Hyponatremia: Evolving diagnostics and emerging therapeutics in clinical practice

Table 1 Medications associated with syndrome of inappropriate antidiuretic hormone or hyponatremia

Drug class	Examples	Proposed mechanism	Clinical notes
Antidepressants	SSRIs (sertraline, fluoxetine, paroxetine), SNRIs (venlafaxine, duloxetine), tricyclics (amitriptyline), mirtazapine	Enhanced ADH release or potentiation of its renal effect	Most frequent cause in older adults, especially underweight women
Antipsychotics	Haloperidol, risperidone, olanzapine, quetiapine	Dopaminergic and serotonergic modulation of ADH	Risk increases with concomitant antidepressants
Antiepileptics/mood stabilizers	Carbamazepine, oxcarbazepine, valproate, lamotrigine	Increased ADH release and sensitivity at renal V2 receptor	Carbamazepine is a classic cause of chronic SIADH
Chemotherapeutic/oncologic agents	Cyclophosphamide, vincristine, cisplatin, ifosfamide	Direct stimulation of ADH release or renal tubular toxicity	Often transient; risk rises with concomitant nausea or stress
Analgesics	Opioids (morphine, tramadol), NSAIDs	Opioids increase ADH release; NSAIDs potentiate its action by reducing prostaglandin inhibition	Particularly relevant postoperatively
Diuretics	Thiazides (hydrochlorothiazide, indapamide)	Impaired urinary dilution, sodium loss	Responsible for up to 90% of diuretic-induced hyponatremia
Antineoplastic/immunomodulators	Interferon-α, cyclophosphamide, vincristine	Hypothalamic or renal effect on ADH	Usually dose-dependent
Other agents	Desmopressin, chlorpropamide, ecstasy (MDMA)	Direct V2 receptor agonism or ADH secretion	Seen in recreational drug users and hospitalized patients receiving DDAVP

SSRI: Selective serotonin reuptake inhibitor; SNRI: Serotonin-norepinephrine reuptake inhibitor; ADH: Antidiuretic hormone; SIADH: Syndrome of inappropriate antidiuretic hormone secretion; NSAID: Non-steroidal anti-inflammatory drug; MDMA: 3,4-methylenedioxymethamphetamine; DDAVP: 1-deamino-8-D-arginine vasopressin.

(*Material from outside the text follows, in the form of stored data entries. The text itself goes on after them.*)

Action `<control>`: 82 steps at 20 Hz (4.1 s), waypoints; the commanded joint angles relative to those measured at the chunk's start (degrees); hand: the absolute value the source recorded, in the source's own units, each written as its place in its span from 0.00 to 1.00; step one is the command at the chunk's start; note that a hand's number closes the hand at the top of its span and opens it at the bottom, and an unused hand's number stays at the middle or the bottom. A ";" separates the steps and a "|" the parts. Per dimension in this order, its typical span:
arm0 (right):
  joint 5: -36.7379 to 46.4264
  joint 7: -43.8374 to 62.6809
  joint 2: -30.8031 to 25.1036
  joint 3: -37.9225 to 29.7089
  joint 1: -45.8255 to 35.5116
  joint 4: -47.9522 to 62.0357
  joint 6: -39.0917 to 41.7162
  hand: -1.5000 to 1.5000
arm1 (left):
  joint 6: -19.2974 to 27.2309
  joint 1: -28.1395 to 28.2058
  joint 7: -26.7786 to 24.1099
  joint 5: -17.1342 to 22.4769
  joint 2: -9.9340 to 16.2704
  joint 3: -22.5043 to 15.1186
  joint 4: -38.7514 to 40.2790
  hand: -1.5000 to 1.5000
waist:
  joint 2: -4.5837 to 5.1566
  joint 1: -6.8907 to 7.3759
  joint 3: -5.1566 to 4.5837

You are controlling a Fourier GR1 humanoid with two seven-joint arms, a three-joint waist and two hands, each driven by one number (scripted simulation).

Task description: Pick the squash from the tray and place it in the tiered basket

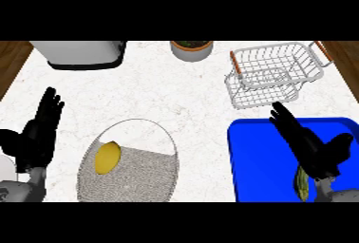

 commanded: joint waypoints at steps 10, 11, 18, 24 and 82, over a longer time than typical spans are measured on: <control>3.37 -2.58 5.20 -29.26 17.31 7.17 -40.96 0.00 | 0.37 2.14 0.05 -6.04 6.49 -0.11 1.65 0.50 | 0.71 -7.68 -1.15; 4.10 -3.19 7.21 -30.14 17.77 5.45 -45.23 0.00 | -0.03 1.66 0.27 -6.51 7.06 -0.35 1.83 0.50 | 0.53 -6.44 -1.22; 15.10 9.52 7.52 -19.17 34.67 -19.06 -55.14 0.00 | -2.00 -1.81 4.26 -8.69 7.65 -3.12 -1.03 0.50 | 0.71 -0.38 -1.37; 17.32 26.84 -9.14 -15.04 44.85 -26.59 -42.27 0.00 | -3.08 -2.11 3.18 -8.93 6.44 -3.89 0.53 0.50 | 1.34 1.22 -1.53; 31.14 79.86 -14.95 5.59 6.65 -10.94 -31.49 0.00 | -4.96 -4.35 7.51 -18.37 -2.51 -0.73 -0.36 0.50 | 0.63 1.44 -1.05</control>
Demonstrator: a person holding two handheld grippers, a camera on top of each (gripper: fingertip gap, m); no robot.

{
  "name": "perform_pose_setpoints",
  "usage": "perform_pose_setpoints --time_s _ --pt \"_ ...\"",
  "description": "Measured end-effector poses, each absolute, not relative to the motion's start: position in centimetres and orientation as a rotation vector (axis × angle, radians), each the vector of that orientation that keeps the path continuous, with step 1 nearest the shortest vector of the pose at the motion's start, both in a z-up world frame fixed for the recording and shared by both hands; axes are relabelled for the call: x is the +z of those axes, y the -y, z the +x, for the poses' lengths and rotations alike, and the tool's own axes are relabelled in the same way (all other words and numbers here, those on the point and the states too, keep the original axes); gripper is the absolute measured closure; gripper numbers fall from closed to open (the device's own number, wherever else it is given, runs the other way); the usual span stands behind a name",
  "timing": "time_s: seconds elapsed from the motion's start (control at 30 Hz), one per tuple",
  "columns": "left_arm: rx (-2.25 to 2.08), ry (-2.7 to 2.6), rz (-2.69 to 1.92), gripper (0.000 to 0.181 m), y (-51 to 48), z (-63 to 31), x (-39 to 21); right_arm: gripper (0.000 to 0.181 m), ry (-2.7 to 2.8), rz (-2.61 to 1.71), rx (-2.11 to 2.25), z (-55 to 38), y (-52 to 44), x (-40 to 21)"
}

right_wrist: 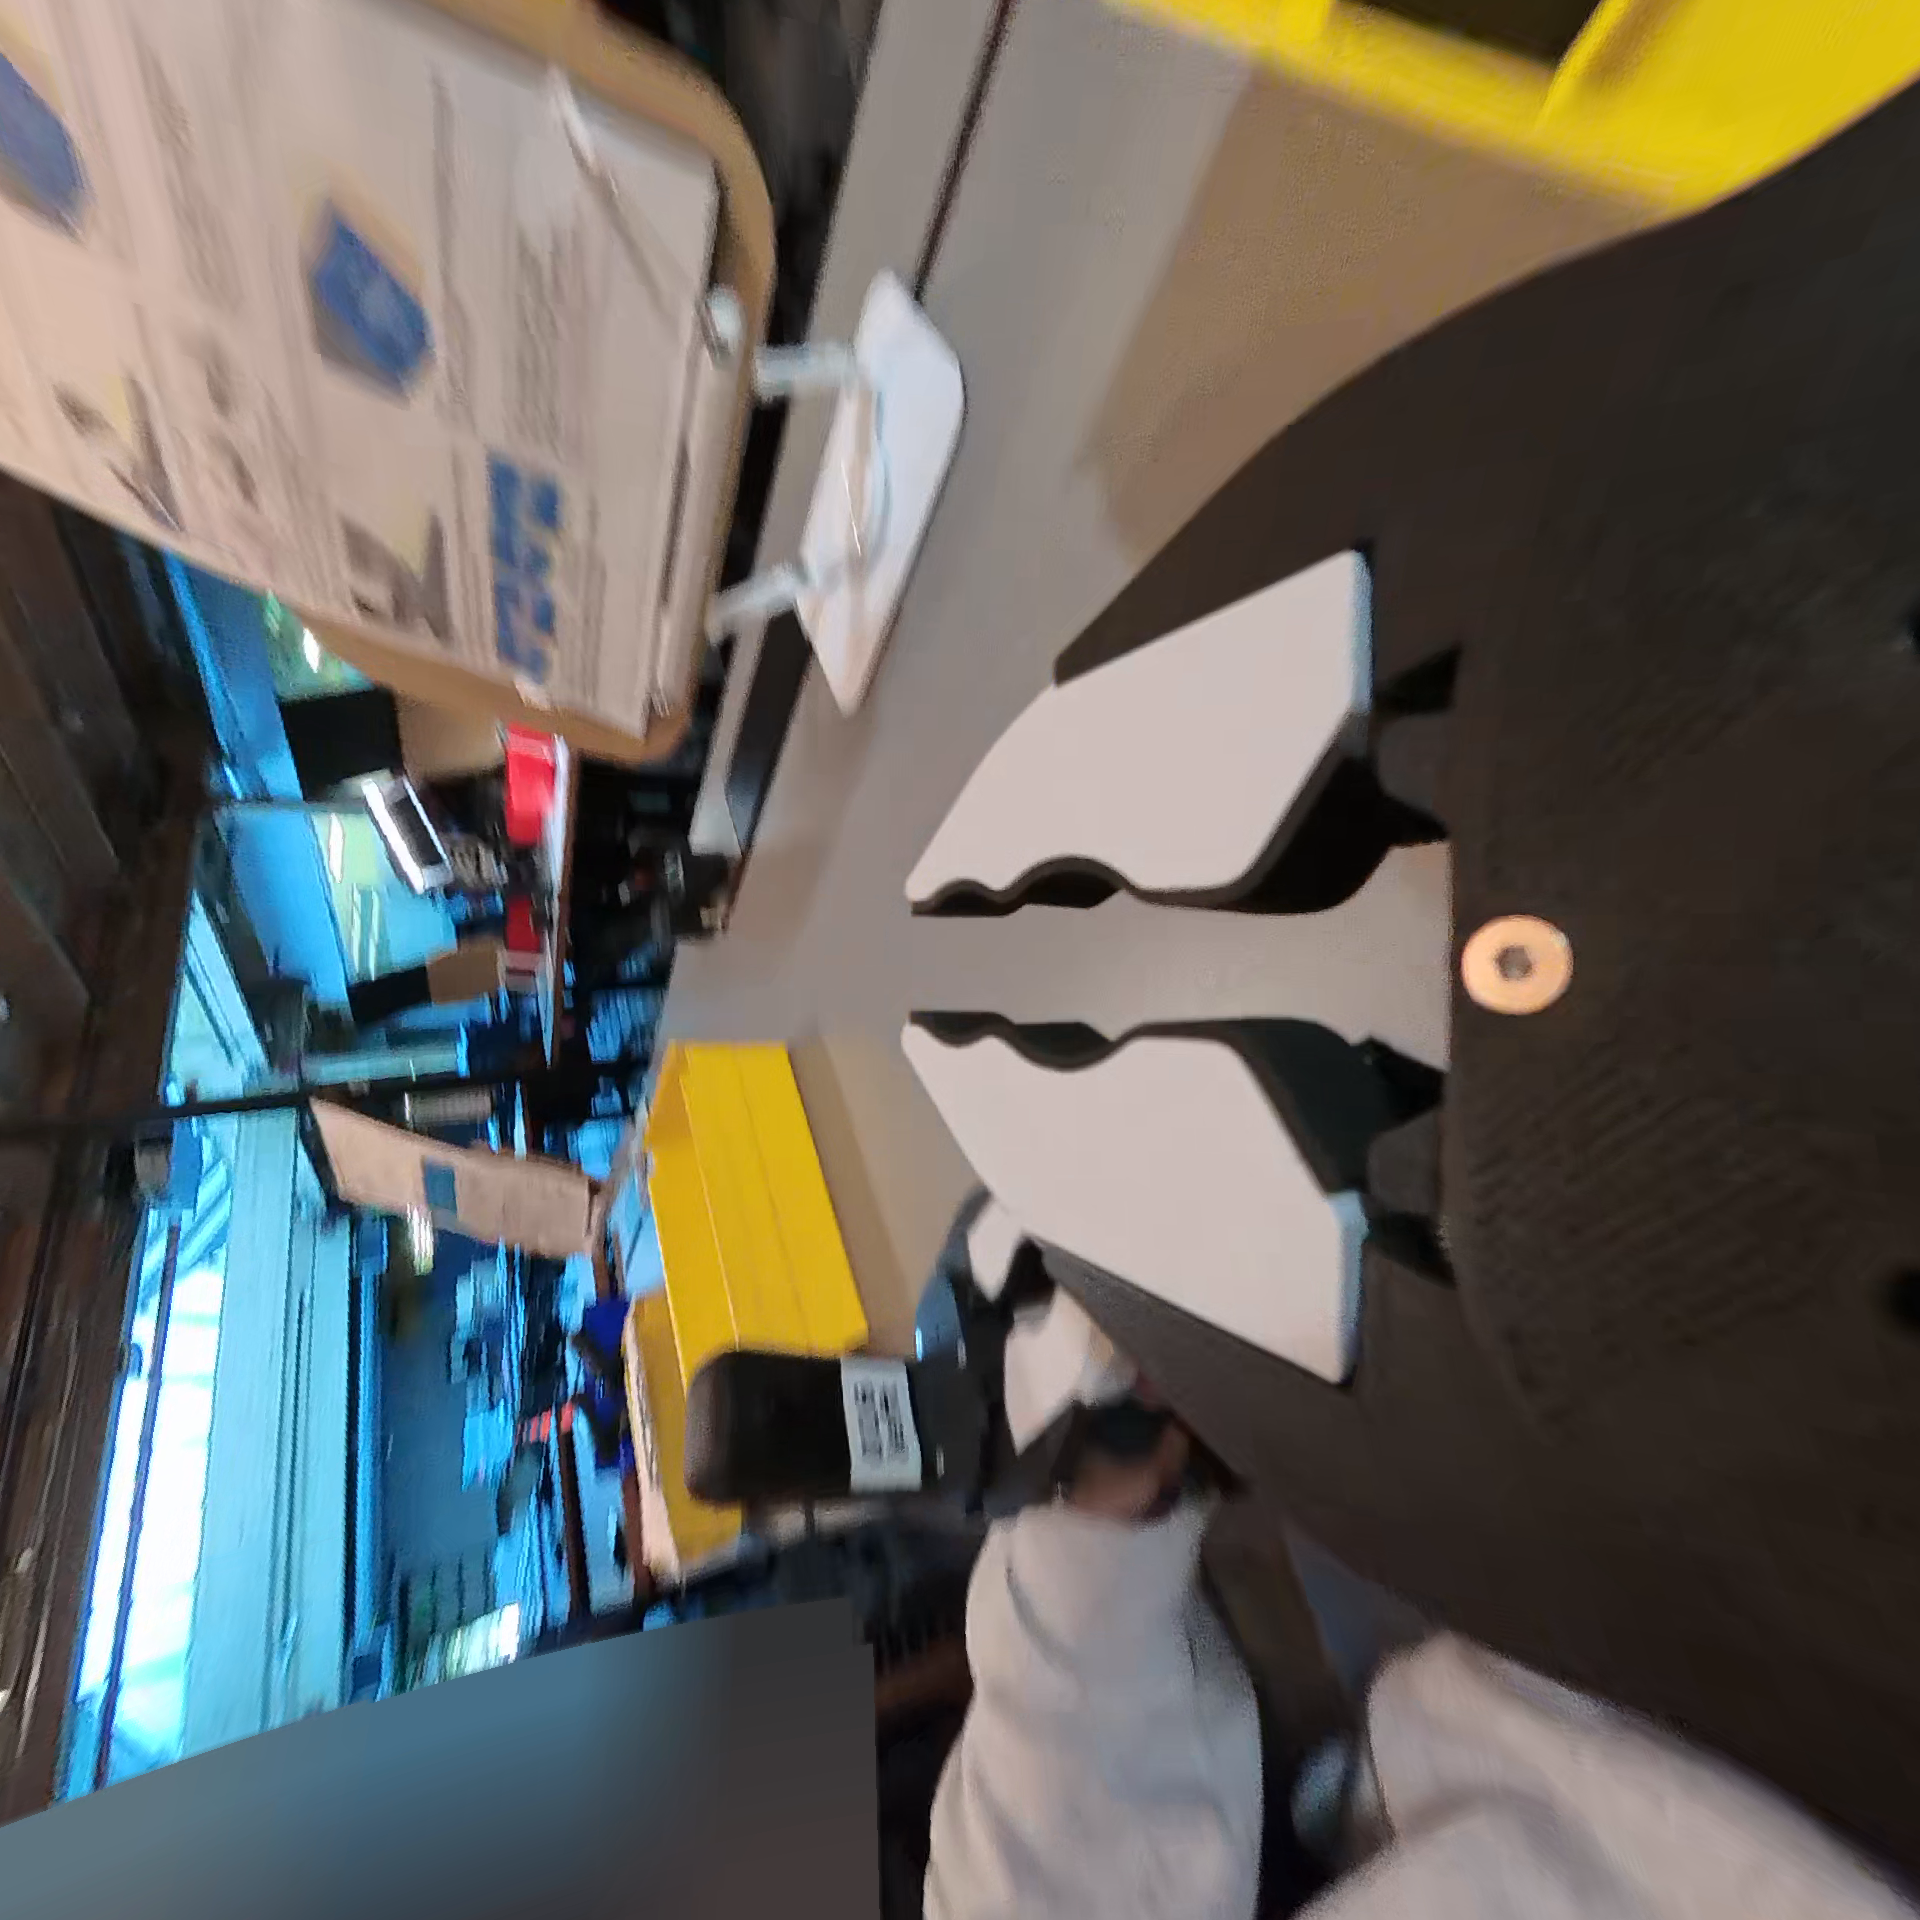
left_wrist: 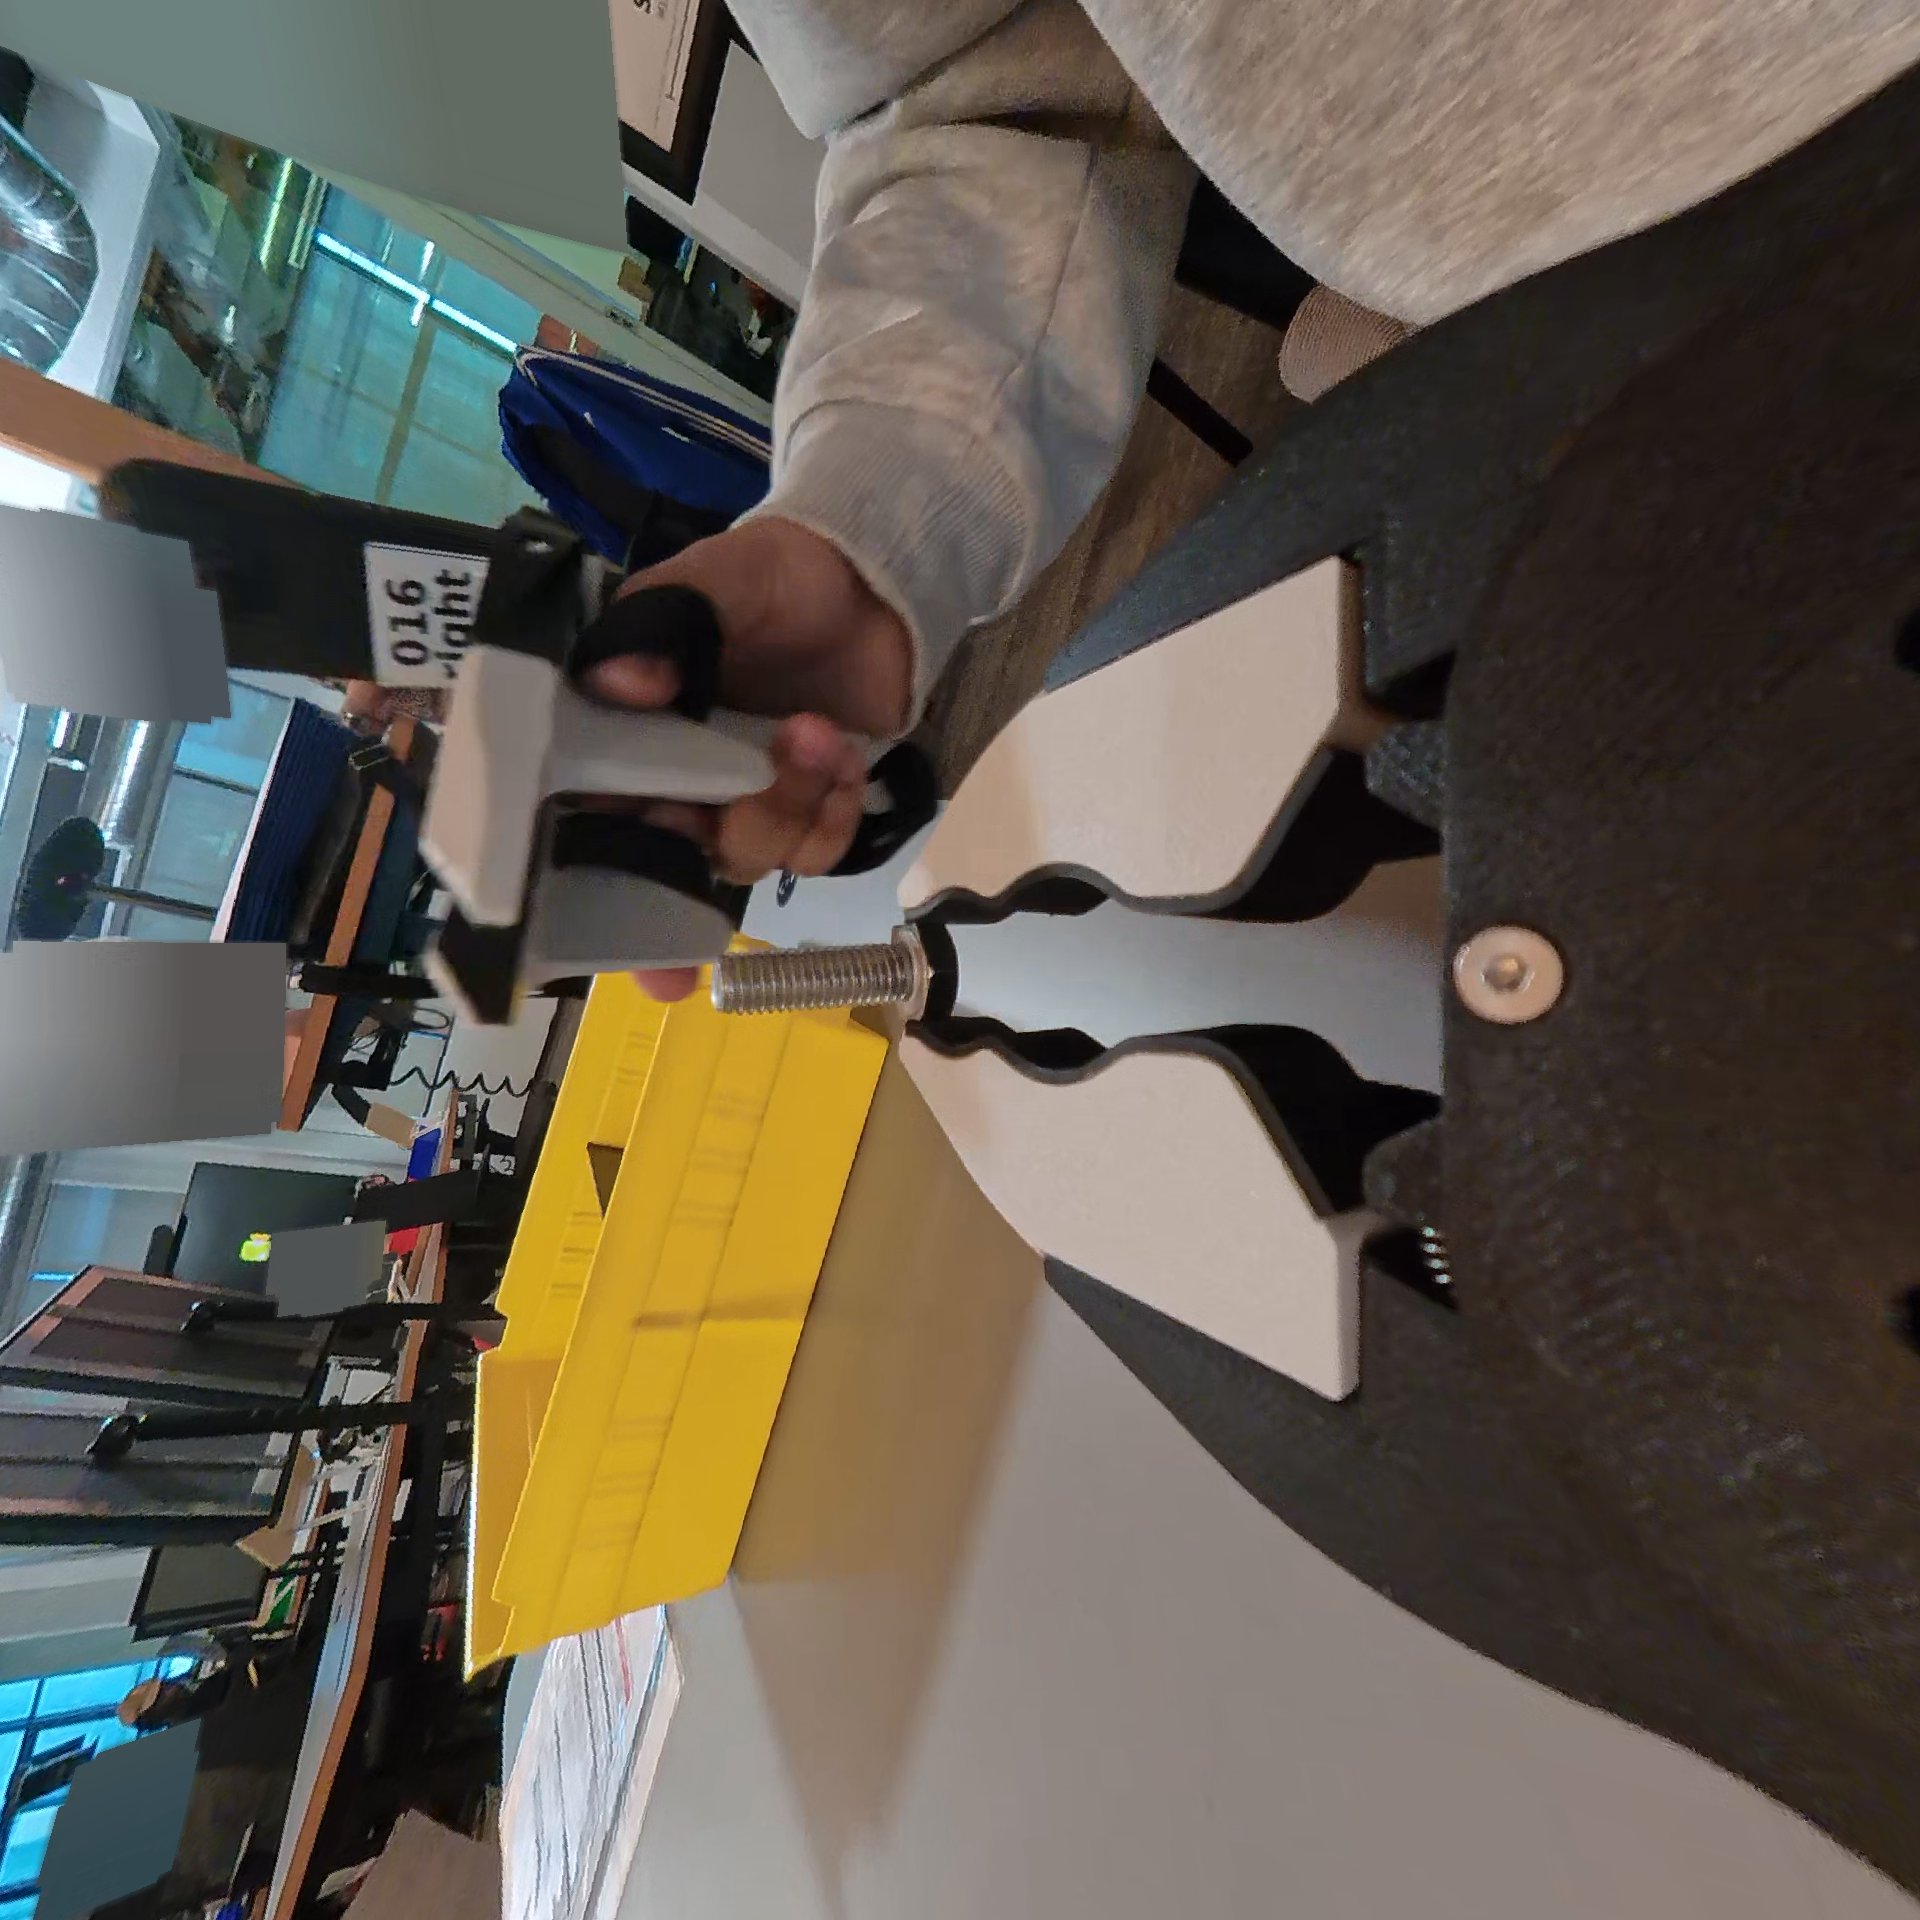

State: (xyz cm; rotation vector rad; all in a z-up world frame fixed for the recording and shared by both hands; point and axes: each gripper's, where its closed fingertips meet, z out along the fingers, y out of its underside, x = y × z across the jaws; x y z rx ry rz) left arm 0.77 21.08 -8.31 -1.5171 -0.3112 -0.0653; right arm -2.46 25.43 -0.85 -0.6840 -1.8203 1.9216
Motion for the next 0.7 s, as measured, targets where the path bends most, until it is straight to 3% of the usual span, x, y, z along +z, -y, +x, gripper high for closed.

Table 2 Comparison of syndrome of inappropriate antidiuretic hormone, cerebral salt wasting, and reset osmostat

Feature	SIADH	Cerebral salt wasting	Reset osmostat
Volume status	Euvolemic	Hypovolemic (true salt loss)	Euvolemic
Plasma sodium	Low	Low	Mildly low but stable
Urine sodium	> 30 mmol/L	> 30 mmol/L	Variable
Urine osmolality	> 100 mOsm/kg	> 100 mOsm/kg	Normal dilution capacity maintained
Serum uric acid	Low	Low	Normal or low-normal
Fractional excretion of uric acid	Elevated during hyponatremia (> 12%), normalizes after correction	Remains elevated after correction	Normal (< 11%)
Fractional excretion of sodium	> 0.5%-1% (inappropriately high for euvolemia)	> 1%-2% (due to true renal salt loss)	Normal or slightly increased
Fractional excretion of urea	> 55%-60%	> 60%-70%	Normal (< 35%)
Response to isotonic saline	No improvement or worsens hyponatremia	Improves serum sodium and volume	No major change
ADH secretion pattern	Inappropriate, independent of osmolality	Appropriate (secondary to hypovolemia)	Reset to a lower threshold
Volume markers (BUN, hematocrit)	Normal	Elevated (due to hypovolemia)	Normal
Treatment approach	Fluid restriction, salt tablets, urea, vaptans	Volume and salt repletion ± fludrocortisone	Usually none; avoid overcorrection
Typical setting	Pulmonary disorders, malignancy, CNS disease, drugs	CNS injury, subarachnoid hemorrhage, neurosurgery	Chronic illness, elderly, pregnancy, tuberculosis, carcinoma

ADH: Antidiuretic hormone; BUN: Blood urea nitrogen; CNS: Central nervous system.